Priebus reddened and replied, with Freudian clarity, “What the RNC doesn’t do, we’re not able to muzzle people and put a sock in people’s mouth and take duct tape out and tell people what they can say and can’t say. Nor is it fair to then criticize the national committee for something that some person says somewhere around the country.” He added, “I can’t be judged based on things I don’t control.”

..

“What do you know about—you know something about voter data and outcomes and messaging and microtargeting? I mean, what kind of expert are you?”

“I know that the public face of the party saying these things has driven his own negatives up astronomically high.”

“I’m not so sure about that.
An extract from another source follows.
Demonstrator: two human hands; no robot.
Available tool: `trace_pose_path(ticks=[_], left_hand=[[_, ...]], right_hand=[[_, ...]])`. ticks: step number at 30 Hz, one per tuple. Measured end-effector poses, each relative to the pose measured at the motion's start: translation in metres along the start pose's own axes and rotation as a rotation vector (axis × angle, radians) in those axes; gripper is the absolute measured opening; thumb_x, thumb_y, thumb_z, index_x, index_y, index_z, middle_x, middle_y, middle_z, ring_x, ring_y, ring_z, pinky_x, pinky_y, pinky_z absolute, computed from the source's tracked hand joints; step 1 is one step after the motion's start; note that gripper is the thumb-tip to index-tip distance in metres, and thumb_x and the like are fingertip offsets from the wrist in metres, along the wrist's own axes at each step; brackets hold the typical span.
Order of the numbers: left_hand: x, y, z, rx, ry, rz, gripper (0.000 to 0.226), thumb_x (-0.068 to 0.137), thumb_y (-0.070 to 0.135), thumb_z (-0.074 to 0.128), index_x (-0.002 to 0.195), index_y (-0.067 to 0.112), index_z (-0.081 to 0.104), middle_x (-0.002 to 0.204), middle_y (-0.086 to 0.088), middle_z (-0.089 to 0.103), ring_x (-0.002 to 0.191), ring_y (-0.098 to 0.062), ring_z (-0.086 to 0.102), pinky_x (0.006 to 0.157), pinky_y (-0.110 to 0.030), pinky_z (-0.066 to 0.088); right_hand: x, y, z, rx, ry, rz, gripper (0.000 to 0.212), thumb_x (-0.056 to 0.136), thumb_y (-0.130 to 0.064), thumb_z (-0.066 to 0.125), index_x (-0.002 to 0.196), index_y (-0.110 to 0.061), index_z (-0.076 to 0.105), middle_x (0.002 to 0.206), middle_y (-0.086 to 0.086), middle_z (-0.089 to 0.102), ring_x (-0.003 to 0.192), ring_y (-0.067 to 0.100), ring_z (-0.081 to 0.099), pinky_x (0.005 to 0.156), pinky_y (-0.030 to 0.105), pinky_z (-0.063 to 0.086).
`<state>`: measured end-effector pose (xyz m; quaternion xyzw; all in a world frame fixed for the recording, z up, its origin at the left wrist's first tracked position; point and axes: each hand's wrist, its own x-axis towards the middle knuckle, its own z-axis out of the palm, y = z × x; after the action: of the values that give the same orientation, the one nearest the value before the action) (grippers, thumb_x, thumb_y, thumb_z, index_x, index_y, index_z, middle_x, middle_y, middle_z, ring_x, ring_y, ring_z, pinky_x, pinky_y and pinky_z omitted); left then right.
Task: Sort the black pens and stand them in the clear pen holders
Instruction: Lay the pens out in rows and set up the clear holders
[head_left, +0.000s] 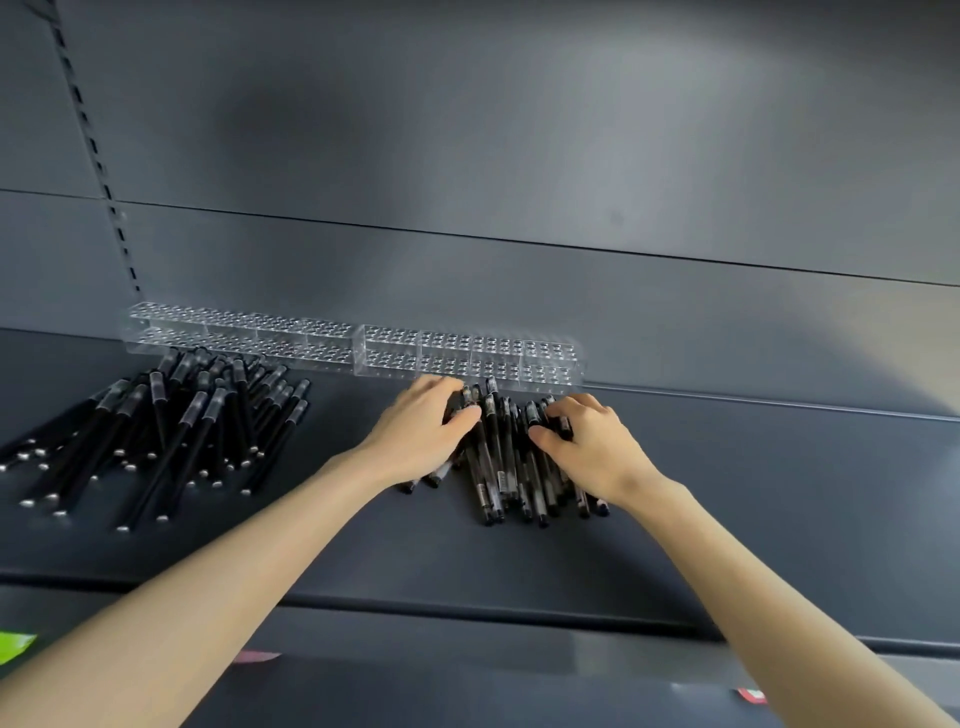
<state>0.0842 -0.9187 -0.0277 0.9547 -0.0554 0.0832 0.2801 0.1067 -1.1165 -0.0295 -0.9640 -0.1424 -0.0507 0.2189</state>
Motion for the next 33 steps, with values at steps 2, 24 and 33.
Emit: trace_pose_path(ticks=[2, 24, 33], left_hand=[[-0.003, -0.002, -0.012, 0.021, 0.078, 0.036, 0.04, 0.099, 0.037, 0.042, 0.132, 0.016, 0.048, 0.137, 0.001, 0.048, 0.125, -0.017, 0.045, 0.102, -0.037, 0.038], [-0.088, -0.254, -0.191, 0.089, 0.336, 0.028, 0.02, 0.089, 0.042, 0.056, 0.097, 0.026, 0.063, 0.095, 0.013, 0.057, 0.09, -0.009, 0.058, 0.08, -0.033, 0.048], [-0.077, -0.289, -0.199, 0.145, -0.023, -0.166, 0.084, 0.076, 0.074, 0.051, 0.131, 0.011, 0.039, 0.133, -0.004, 0.044, 0.12, -0.021, 0.045, 0.086, -0.03, 0.04]], right_hand=[[0.001, -0.009, -0.004, 0.015, 0.061, -0.023, 0.037, 0.095, -0.037, 0.048, 0.12, -0.012, 0.057, 0.125, 0.007, 0.054, 0.114, 0.03, 0.049, 0.09, 0.036, 0.043], [0.036, -0.306, 0.124, 0.192, 0.274, -0.23, 0.019, 0.091, -0.027, 0.051, 0.09, -0.016, 0.066, 0.083, 0.0, 0.068, 0.08, 0.027, 0.061, 0.074, 0.037, 0.05], [0.058, -0.351, 0.157, 0.086, 0.124, -0.254, 0.025, 0.092, -0.027, 0.054, 0.112, -0.015, 0.064, 0.125, -0.002, 0.057, 0.119, 0.024, 0.046, 0.099, 0.037, 0.038]])
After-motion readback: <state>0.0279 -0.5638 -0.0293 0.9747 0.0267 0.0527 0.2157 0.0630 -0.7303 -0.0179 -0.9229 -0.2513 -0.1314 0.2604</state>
Did you see the poll yesterday that he actually had better numbers with black and Hispanic voters than Mitt Romney?”

“I did.”

“What did you think of it?”

“I was surprised.”

“OK, well, then you don’t know what you’re talking about.”

At this, Priebus’s deputy jumped in to announce that we were going off the record.

.. Trump criticized Ryan’s proposed entitlement cuts as unfair and politically foolish. “From a moral standpoint, I believe in it,” Trump told Ryan. “But you also have to get elected. And there’s no way a Republican is going to beat a Democrat when the Republican is saying, ‘We’re going to cut your Social Security’ and the Democrat is saying, ‘We’re going to keep it and give you more.’ ” Afterward, both sides offered platitudes, but Ryan didn’t endorse.